- **Dataset extract**:
-------------------------

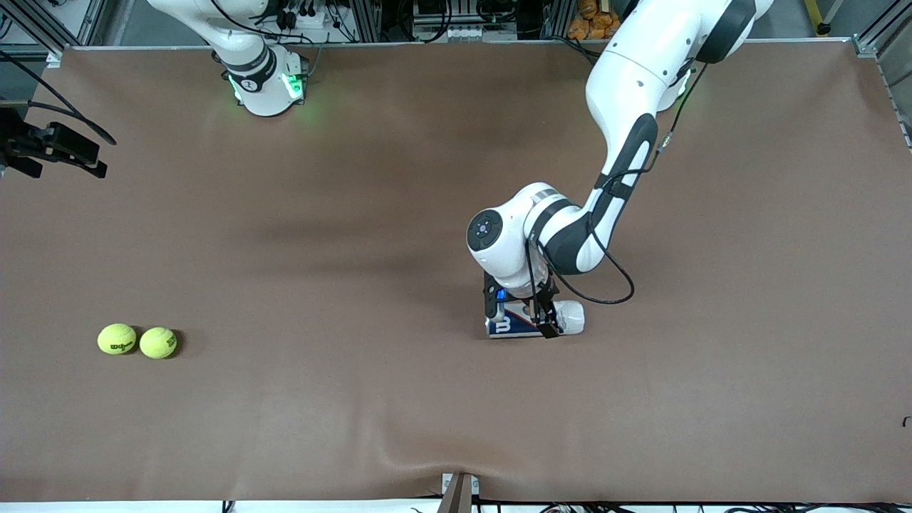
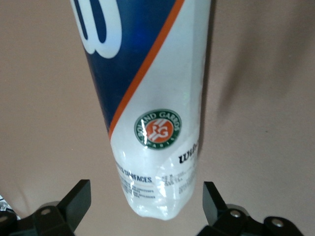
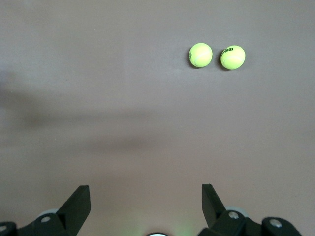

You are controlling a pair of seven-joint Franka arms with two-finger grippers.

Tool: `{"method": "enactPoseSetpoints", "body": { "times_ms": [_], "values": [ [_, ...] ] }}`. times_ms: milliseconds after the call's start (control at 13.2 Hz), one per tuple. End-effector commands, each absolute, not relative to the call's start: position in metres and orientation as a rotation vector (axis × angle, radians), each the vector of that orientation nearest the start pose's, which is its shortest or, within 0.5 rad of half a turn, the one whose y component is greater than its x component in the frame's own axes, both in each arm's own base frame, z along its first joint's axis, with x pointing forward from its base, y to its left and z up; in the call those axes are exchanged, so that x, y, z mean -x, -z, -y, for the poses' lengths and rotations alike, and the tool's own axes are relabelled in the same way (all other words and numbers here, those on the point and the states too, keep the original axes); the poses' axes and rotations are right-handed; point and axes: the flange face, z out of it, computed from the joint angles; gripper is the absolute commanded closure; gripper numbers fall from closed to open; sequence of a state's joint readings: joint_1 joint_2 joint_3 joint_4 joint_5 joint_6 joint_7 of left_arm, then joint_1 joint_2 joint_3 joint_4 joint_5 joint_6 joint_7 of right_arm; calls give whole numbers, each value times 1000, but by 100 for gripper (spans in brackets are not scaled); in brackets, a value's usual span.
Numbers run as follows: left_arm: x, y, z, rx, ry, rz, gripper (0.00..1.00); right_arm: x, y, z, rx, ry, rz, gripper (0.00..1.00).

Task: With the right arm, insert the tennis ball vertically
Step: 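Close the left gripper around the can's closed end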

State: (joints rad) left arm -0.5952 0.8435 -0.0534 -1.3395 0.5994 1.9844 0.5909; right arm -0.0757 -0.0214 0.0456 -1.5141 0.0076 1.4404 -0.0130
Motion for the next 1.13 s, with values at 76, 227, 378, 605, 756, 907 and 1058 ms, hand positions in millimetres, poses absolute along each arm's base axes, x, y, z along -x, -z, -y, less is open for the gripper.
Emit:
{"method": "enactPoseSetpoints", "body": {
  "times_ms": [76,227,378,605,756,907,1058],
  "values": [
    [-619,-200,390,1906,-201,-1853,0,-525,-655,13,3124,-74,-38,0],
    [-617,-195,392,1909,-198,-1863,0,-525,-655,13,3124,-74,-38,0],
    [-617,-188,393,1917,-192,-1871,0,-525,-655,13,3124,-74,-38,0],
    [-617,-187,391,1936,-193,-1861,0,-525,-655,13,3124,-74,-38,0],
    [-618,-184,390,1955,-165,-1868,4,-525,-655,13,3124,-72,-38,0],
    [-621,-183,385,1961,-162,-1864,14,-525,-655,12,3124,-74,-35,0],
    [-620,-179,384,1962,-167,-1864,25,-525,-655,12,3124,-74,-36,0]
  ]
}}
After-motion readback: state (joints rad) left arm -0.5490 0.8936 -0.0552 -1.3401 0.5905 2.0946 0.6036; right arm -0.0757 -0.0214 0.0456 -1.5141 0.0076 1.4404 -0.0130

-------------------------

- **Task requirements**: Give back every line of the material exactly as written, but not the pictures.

- **Problem solution**:
You are controlling a pair of seven-joint Franka arms with two-finger grippers.

Tool: `{"method": "enactPoseSetpoints", "body": { "times_ms": [_], "values": [ [_, ...] ] }}`. times_ms: milliseconds after the call's start (control at 13.2 Hz), one per tuple. End-effector commands, each absolute, not relative to the call's start: position in metres and orientation as a rotation vector (axis × angle, radians), each the vector of that orientation nearest the start pose's, which is its shortest or, within 0.5 rad of half a turn, the one whose y component is greater than its x component in the frame's own axes, both in each arm's own base frame, z along its first joint's axis, with x pointing forward from its base, y to its left and z up; in the call those axes are exchanged, so that x, y, z mean -x, -z, -y, for the poses' lengths and rotations alike, and the tool's own axes are relabelled in the same way (all other words and numbers here, those on the point and the states too, keep the original axes); the poses' axes and rotations are right-handed; point and axes: the flange face, z out of it, computed from the joint angles; gripper is the absolute commanded closure; gripper numbers fall from closed to open; sequence of a state's joint readings: joint_1 joint_2 joint_3 joint_4 joint_5 joint_6 joint_7 of left_arm, then joint_1 joint_2 joint_3 joint_4 joint_5 joint_6 joint_7 of right_arm; calls give whole numbers, each value times 1000, but by 100 for gripper (spans in brackets are not scaled); in brackets, a value's usual span.
Numbers run as follows: left_arm: x, y, z, rx, ry, rz, gripper (0.00..1.00); right_arm: x, y, z, rx, ry, rz, gripper (0.00..1.00).

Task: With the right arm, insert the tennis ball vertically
Step: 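Close the left gripper around the can's closed end
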
State: (joints rad) left arm -0.5952 0.8435 -0.0534 -1.3395 0.5994 1.9844 0.5909; right arm -0.0757 -0.0214 0.0456 -1.5141 0.0076 1.4404 -0.0130
Motion for the next 1.13 s, with values at 76, 227, 378, 605, 756, 907 and 1058 ms, hand positions in millimetres, poses absolute along each arm's base axes, x, y, z along -x, -z, -y, less is open for the gripper.
Emit:
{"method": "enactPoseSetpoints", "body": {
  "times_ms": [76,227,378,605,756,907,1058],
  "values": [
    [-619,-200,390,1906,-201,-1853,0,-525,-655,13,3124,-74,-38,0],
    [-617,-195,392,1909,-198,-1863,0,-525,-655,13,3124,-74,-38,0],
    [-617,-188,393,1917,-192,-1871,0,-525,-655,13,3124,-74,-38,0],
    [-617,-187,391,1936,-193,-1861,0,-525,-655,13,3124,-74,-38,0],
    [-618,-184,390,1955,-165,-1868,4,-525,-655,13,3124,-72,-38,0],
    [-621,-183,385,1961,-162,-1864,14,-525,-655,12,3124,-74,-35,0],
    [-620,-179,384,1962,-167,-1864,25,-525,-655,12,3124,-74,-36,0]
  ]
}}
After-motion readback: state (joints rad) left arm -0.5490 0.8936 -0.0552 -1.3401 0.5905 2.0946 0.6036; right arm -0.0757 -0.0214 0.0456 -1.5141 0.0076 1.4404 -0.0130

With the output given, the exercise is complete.